Children participate in exercises through a software programme called RoboMemo. For about 30 minutes every weekday for five weeks, RoboMemo guides the child through different exercises that are says Cogmed, “designed to train both the visuo-spatial and verbal working memory. The level of difficulty continually adjusts based on the real-time performance of the participant.”

More than 1,400 children and adults have been through the training in Europe. Clinical trials have shown that more than 80 per cent of children who have completed Cogmed’s programme have, “dramatic and lasting improvements to their attention, impulse control and problem solving skills”.

“Parents often report that their children perform better in school and are able to keep up a coherent conversation more easily after training,” Klingberg said recently. “Being able to hold back impulses, such as anger outbursts, and keeping better track of one’s things are other every-day life benefits.

With between 3 and 5 per cent of school-age children in the US estimated to have ADHD, Cogmed clearly has a large potential market. Earlier this year the company opened an office in the US and more than 25 practices now offer Cogmed Working Memory Training.

Drug-free solution

While there are drug treatments for ADHD, these are controversial, causing adverse side effects in some patients. Nor are drugs suitable for some of the other attention issues that Klingberg has investigated.

RoboMemo is not only for ADHD, says Klingberg. It is also “a tool for improving working memory and attention for anyone with an impairment”.

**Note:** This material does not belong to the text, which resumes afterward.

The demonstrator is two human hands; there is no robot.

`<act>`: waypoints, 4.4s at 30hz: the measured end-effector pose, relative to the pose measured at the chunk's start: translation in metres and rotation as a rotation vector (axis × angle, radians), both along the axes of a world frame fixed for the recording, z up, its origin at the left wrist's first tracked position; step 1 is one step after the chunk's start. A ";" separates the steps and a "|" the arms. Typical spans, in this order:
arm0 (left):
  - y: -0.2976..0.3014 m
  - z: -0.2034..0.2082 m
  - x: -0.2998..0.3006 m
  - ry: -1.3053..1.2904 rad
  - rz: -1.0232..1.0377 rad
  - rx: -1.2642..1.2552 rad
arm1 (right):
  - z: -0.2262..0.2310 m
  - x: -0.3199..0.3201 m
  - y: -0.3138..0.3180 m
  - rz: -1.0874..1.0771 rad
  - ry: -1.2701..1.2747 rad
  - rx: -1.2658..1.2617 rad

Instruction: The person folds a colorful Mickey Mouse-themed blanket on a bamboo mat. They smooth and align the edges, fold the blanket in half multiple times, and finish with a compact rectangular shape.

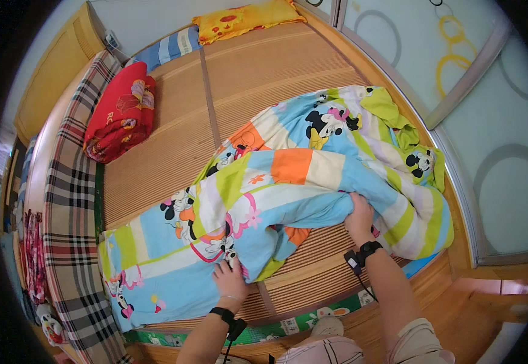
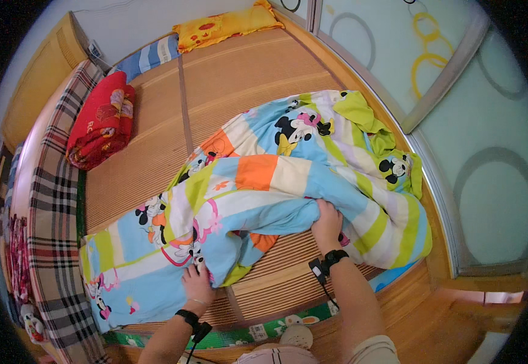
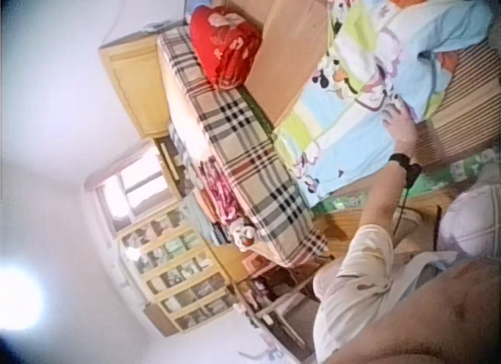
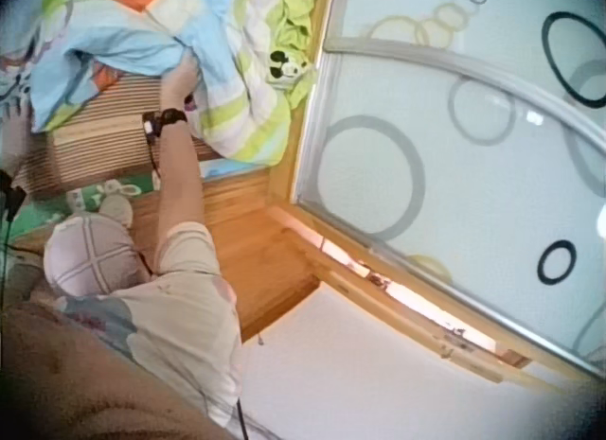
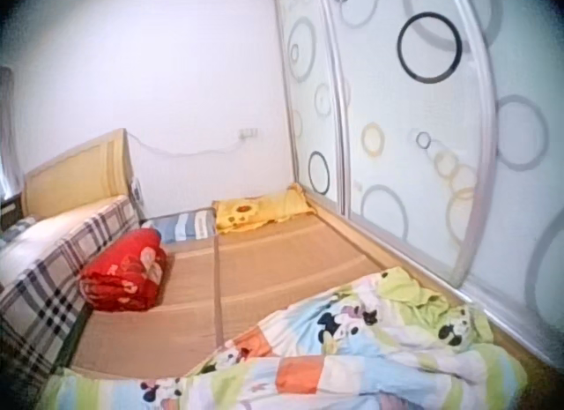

Other groups with attention deficits include victims of stroke or traumatic brain injury. Earlier this year, Klingberg’s group published a paper showing that stroke victims who undertook the training reported that they were “less easily distracted, less likely to daydream and less likely to lose focus when reading”.

RoboMemo could even help us to counter the effects of ageing. The capacity of our working memory also slowly goes down as we get older, “as much as 8 per cent per decade, starting when we are 30,” says Klingberg. “Many older persons might therefore want to use this as a way to stay sharp as they age.” Perhaps computer games have something to teach older people after all.